[[ Data shown open ]]

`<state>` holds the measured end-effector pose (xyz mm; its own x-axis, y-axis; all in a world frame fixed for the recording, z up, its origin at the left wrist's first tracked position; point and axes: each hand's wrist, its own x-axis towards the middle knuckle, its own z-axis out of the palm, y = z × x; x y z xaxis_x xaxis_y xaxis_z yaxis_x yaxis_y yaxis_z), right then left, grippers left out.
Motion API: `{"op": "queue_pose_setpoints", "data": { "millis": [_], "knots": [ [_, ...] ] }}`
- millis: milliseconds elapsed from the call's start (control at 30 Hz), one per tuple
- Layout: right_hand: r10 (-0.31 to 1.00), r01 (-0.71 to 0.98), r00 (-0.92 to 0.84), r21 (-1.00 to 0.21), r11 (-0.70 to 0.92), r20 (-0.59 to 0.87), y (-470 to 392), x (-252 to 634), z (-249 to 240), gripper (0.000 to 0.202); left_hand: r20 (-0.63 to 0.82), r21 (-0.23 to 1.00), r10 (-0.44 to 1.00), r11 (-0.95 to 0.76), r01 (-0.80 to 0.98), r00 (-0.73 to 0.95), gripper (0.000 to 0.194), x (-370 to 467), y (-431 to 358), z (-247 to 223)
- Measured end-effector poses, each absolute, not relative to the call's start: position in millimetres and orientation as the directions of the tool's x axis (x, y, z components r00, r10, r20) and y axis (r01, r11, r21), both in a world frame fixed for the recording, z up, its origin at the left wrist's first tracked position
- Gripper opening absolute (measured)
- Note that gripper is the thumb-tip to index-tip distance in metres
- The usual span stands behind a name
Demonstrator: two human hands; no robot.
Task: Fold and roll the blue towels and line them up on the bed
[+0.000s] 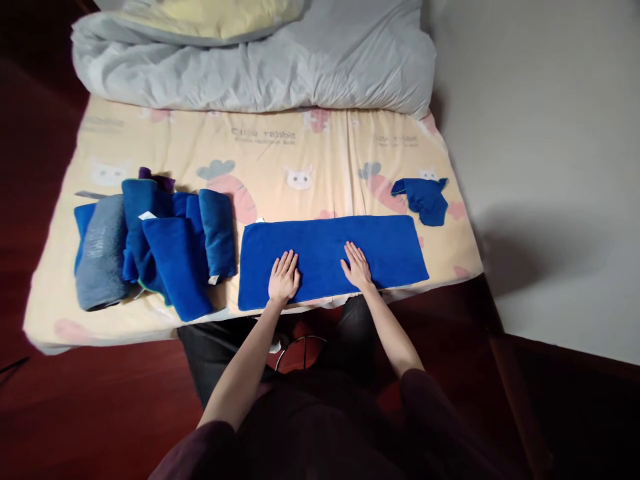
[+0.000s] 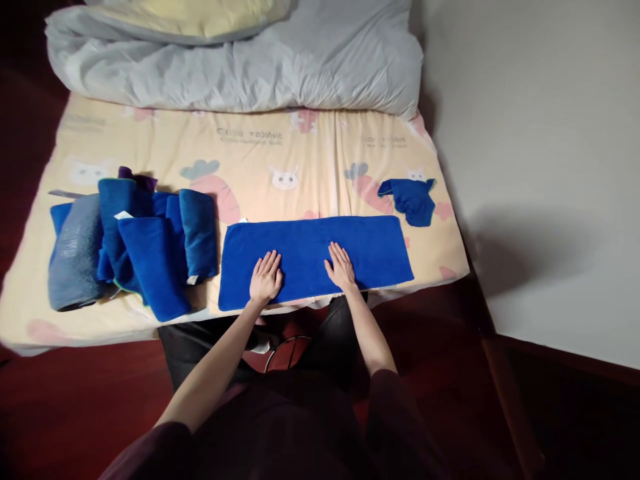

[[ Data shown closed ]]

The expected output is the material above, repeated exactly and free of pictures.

• [Output]
`<state>` holds the measured end-effector pose (xyz mm; its own x-axis, y-axis; all in a world frame fixed for the recording, z up, its origin at the left wrist's first tracked position; point and axes: each hand's wrist, its own x-axis towards the middle knuckle, its own z-axis out of the palm, y = z × x; x y z xaxis_x xaxis_y xaxis_z yaxis_x yaxis_y yaxis_z), right then left, grippers left out.
Motion API: `{"op": "queue_pose_setpoints", "data": { "millis": [_], "knots": [ [_, ...] ] }}`
- millis: milliseconds elapsed from the call's start (control at 30 Hz), one per tuple
- Layout: right_hand: r10 (-0.31 to 1.00), r01 (-0.71 to 0.98), r00 (-0.92 to 0.84), r21 (-1.00 to 0.21), r11 (-0.70 to 0.92), r20 (-0.59 to 0.87), y (-470 to 392), x (-252 to 634), z (-249 to 240), gripper (0.000 to 0.202); left_hand: r20 (-0.63 to 0.82), r21 (-0.23 to 1.00), r10 (-0.44 to 1.00), r11 (-0.95 to 0.76), r01 (-0.80 to 0.98), r00 (-0.73 to 0.95), gripper (0.000 to 0.194), x (-370 to 467), y (-431 to 358), z (-247 to 223)
- Measured end-effector poses, each absolute, not relative to the call's start: position in millimetres and orientation as the directions of the tool's x axis (x, y, z components r00, r10, r20) and y axis (r01, r11, r21), both in a world frame fixed for the recording, z up, its origin at the left wrist's first tracked position
- Gripper opening absolute (measured)
- Note that gripper is the thumb-tip to index-tip distance in metres
- The usual span stands behind a name
Demonstrator: two human hands; no robot.
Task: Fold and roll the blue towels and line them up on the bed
[+0.000s] 
[+0.000s] 

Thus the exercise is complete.